Salah satu cara untuk membantu tubuh Anda menyerap lebih banyak kunyit adalah dengan mencampurnya dengan lada hitam. Senyawa yang disebut piperine dalam lada hitam mencegah usus Anda untuk ‘mendobrak’ kunyit, yang meningkatkan penyerapan. Banyak suplemen kunyit datang dengan piperine yang sudah tercampur.
Periset juga mencari cara yang lebih baik agar curcumin dapat diserap di dalam tubuh. Beberapa peneliti kanker mencoba untuk memberikan curcumin melalui bundel kecil yang disebut nano-partikel. “Curcumin sedang dikemas ke dalam nano-partikel sehingga akan lebih baik diserap dan dipindahkan untuk mengobati kanker,” kata Anant.
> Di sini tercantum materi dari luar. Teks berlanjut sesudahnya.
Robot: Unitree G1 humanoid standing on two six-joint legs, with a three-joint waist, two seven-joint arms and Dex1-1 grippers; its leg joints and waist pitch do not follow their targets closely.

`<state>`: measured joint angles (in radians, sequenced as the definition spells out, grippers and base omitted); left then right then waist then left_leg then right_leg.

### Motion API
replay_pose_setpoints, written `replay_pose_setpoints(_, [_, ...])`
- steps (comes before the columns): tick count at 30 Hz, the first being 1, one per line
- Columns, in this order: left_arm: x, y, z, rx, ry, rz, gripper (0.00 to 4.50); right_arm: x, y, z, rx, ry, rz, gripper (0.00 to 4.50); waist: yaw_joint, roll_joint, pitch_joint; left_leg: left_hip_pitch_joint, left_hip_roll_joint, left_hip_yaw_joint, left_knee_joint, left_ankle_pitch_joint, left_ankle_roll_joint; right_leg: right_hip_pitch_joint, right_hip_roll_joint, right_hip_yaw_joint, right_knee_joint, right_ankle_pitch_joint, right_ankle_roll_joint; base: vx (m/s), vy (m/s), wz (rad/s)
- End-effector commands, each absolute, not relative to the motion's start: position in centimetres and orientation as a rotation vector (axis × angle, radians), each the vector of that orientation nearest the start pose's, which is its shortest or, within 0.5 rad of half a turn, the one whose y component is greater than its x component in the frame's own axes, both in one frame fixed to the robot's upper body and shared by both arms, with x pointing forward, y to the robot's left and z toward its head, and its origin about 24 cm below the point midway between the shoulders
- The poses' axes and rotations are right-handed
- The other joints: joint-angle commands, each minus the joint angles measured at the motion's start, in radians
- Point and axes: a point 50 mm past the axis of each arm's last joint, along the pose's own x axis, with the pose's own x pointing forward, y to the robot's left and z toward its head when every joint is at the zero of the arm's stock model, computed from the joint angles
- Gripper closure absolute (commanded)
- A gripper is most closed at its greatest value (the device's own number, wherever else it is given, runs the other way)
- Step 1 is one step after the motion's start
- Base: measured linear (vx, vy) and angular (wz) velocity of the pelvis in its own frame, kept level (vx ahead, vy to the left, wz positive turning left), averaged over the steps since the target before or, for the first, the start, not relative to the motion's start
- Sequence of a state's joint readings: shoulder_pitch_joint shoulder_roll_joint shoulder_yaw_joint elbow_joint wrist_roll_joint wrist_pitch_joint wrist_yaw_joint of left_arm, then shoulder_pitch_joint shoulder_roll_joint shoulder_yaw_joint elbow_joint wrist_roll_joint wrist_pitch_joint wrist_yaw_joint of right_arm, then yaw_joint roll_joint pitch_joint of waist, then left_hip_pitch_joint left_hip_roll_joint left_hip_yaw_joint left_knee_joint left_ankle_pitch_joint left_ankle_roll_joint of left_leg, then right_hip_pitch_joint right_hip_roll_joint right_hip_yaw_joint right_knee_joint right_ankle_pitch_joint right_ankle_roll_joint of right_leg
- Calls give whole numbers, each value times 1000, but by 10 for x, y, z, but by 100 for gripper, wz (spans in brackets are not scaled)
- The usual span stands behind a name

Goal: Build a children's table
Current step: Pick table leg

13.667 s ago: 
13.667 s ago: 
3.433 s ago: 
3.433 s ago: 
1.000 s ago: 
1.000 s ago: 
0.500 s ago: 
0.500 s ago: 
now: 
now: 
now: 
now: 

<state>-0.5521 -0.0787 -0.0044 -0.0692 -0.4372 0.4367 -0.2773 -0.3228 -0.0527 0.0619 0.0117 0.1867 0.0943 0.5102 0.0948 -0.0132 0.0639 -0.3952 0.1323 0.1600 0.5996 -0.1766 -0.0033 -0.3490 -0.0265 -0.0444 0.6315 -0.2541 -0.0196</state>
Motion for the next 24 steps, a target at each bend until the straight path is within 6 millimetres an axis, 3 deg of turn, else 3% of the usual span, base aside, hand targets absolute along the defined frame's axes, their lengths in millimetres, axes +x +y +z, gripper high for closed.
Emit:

Meski demikian, secara umum, kunyit dianggap aman, apakah Anda mengonsumsinya melalui mulut atau menggosoknya pada kulit Anda. Studi telah menemukan bahwa bahkan dosis besar, sampai 1.200 miligram per hari, tidak berbahaya. Sementara, dosis harian biasa mendekati 500 miligram dua kali sehari.
Yang perlu diingat, kunyit bisa memiliki efek samping. Beberapa orang yang mengonsumsi dalam dosis tinggi atau menggunakannya sebagai suplemen jangka panjang menderita mual dan diare. Risiko lain yang mungkin terjadi adalah kontraksi kandung empedu. Ini bisa menjadi masalah bagi orang dengan batu empedu atau penyakit kandung empedu.